_PROBLEM STATEMENT_. The reply should match the listing below character for character, except that no image is carried over.
RAW DATA START
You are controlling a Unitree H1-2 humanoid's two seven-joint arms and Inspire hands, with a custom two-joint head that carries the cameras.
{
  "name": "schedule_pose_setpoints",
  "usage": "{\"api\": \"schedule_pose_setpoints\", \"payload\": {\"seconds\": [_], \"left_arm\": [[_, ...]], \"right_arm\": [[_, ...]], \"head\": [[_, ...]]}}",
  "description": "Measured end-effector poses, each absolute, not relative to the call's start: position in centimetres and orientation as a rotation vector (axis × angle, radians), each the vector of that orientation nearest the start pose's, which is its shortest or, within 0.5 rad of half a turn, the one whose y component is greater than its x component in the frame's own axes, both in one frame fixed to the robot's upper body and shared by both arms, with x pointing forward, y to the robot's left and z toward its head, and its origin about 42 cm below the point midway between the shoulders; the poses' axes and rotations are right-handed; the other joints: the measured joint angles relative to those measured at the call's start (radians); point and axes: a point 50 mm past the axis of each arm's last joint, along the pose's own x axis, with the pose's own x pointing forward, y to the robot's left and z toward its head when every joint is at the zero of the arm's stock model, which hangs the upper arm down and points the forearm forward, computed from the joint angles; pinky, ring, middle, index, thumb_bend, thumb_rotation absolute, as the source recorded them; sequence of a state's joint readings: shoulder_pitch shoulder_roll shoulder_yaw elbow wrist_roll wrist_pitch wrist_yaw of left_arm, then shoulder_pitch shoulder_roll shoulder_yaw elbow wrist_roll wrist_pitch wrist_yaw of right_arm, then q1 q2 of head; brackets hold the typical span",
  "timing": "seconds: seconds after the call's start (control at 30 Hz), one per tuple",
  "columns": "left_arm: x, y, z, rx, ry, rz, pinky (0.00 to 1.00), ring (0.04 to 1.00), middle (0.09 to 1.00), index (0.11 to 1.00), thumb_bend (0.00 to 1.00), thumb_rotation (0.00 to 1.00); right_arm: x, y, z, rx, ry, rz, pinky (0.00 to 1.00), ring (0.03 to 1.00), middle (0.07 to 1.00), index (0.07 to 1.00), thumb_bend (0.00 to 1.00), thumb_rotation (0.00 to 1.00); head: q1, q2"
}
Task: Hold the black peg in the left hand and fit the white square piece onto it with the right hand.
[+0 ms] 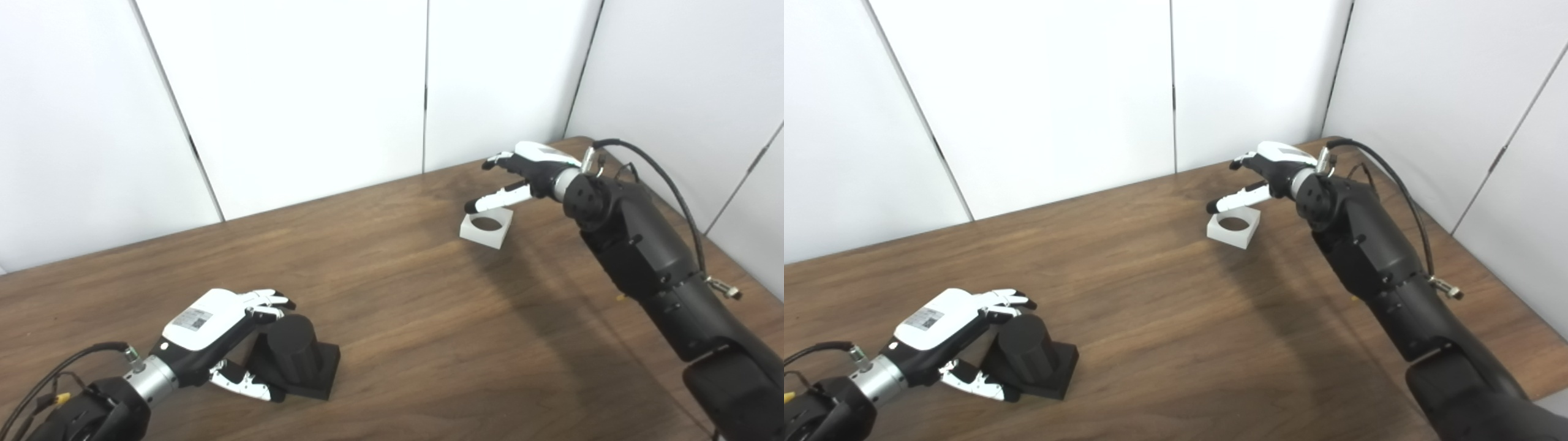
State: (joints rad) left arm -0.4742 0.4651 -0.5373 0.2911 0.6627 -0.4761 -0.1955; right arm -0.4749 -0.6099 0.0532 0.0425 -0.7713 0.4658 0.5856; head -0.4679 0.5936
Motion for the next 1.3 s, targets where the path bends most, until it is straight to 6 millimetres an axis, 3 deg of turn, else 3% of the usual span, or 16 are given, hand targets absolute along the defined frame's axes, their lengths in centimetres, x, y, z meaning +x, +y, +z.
{"api": "schedule_pose_setpoints", "payload": {"seconds": [0.13, 0.5, 1.3], "left_arm": [[38.6, 20.8, 14.7, 1.249, -0.504, -0.886, 0.78, 0.891, 0.846, 0.488, 0.52, 0.06], [38.5, 20.8, 14.7, 1.246, -0.501, -0.882, 0.77, 0.895, 0.849, 0.488, 0.52, 0.06], [38.3, 20.8, 14.8, 1.252, -0.486, -0.873, 0.78, 0.894, 0.85, 0.488, 0.52, 0.06]], "right_arm": [[40.9, -37.7, 26.1, -1.219, 0.341, 0.043, 0.78, 0.927, 0.973, 0.883, 0.87, 0.71], [41.1, -38.2, 24.9, -1.234, 0.394, 0.046, 0.76, 0.936, 0.986, 0.899, 0.91, 0.69], [41.0, -39.1, 23.4, -1.227, 0.468, 0.075, 0.75, 0.945, 0.981, 0.882, 0.9, 0.65]], "head": [[0.0, 0.0], [0.005, 0.014], [0.015, 0.037]]}}
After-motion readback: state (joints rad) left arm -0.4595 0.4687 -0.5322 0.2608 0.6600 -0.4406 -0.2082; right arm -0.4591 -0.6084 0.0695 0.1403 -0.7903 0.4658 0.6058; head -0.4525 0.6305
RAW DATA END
_OUTPUT_.
You are controlling a Unitree H1-2 humanoid's two seven-joint arms and Inspire hands, with a custom two-joint head that carries the cameras.
{
  "name": "schedule_pose_setpoints",
  "usage": "{\"api\": \"schedule_pose_setpoints\", \"payload\": {\"seconds\": [_], \"left_arm\": [[_, ...]], \"right_arm\": [[_, ...]], \"head\": [[_, ...]]}}",
  "description": "Measured end-effector poses, each absolute, not relative to the call's start: position in centimetres and orientation as a rotation vector (axis × angle, radians), each the vector of that orientation nearest the start pose's, which is its shortest or, within 0.5 rad of half a turn, the one whose y component is greater than its x component in the frame's own axes, both in one frame fixed to the robot's upper body and shared by both arms, with x pointing forward, y to the robot's left and z toward its head, and its origin about 42 cm below the point midway between the shoulders; the poses' axes and rotations are right-handed; the other joints: the measured joint angles relative to those measured at the call's start (radians); point and axes: a point 50 mm past the axis of each arm's last joint, along the pose's own x axis, with the pose's own x pointing forward, y to the robot's left and z toward its head when every joint is at the zero of the arm's stock model, which hangs the upper arm down and points the forearm forward, computed from the joint angles; pinky, ring, middle, index, thumb_bend, thumb_rotation absolute, as the source recorded them; sequence of a state's joint readings: shoulder_pitch shoulder_roll shoulder_yaw elbow wrist_roll wrist_pitch wrist_yaw of left_arm, then shoulder_pitch shoulder_roll shoulder_yaw elbow wrist_roll wrist_pitch wrist_yaw of right_arm, then q1 q2 of head; brackets hold the typical span",
  "timing": "seconds: seconds after the call's start (control at 30 Hz), one per tuple",
  "columns": "left_arm: x, y, z, rx, ry, rz, pinky (0.00 to 1.00), ring (0.04 to 1.00), middle (0.09 to 1.00), index (0.11 to 1.00), thumb_bend (0.00 to 1.00), thumb_rotation (0.00 to 1.00); right_arm: x, y, z, rx, ry, rz, pinky (0.00 to 1.00), ring (0.03 to 1.00), middle (0.07 to 1.00), index (0.07 to 1.00), thumb_bend (0.00 to 1.00), thumb_rotation (0.00 to 1.00); head: q1, q2"
}
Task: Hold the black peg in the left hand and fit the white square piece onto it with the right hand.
[+0 ms] 
State: (joints rad) left arm -0.4742 0.4651 -0.5373 0.2911 0.6627 -0.4761 -0.1955; right arm -0.4749 -0.6099 0.0532 0.0425 -0.7713 0.4658 0.5856; head -0.4679 0.5936
Motion for the next 1.3 s, targets where the path bends most, until it is straight to 6 millimetres an axis, 3 deg of turn, else 3% of the usual span, or 16 are given, hand targets absolute along the defined frame's axes, their lengths in centimetres, x, y, z meaning +x, +y, +z.
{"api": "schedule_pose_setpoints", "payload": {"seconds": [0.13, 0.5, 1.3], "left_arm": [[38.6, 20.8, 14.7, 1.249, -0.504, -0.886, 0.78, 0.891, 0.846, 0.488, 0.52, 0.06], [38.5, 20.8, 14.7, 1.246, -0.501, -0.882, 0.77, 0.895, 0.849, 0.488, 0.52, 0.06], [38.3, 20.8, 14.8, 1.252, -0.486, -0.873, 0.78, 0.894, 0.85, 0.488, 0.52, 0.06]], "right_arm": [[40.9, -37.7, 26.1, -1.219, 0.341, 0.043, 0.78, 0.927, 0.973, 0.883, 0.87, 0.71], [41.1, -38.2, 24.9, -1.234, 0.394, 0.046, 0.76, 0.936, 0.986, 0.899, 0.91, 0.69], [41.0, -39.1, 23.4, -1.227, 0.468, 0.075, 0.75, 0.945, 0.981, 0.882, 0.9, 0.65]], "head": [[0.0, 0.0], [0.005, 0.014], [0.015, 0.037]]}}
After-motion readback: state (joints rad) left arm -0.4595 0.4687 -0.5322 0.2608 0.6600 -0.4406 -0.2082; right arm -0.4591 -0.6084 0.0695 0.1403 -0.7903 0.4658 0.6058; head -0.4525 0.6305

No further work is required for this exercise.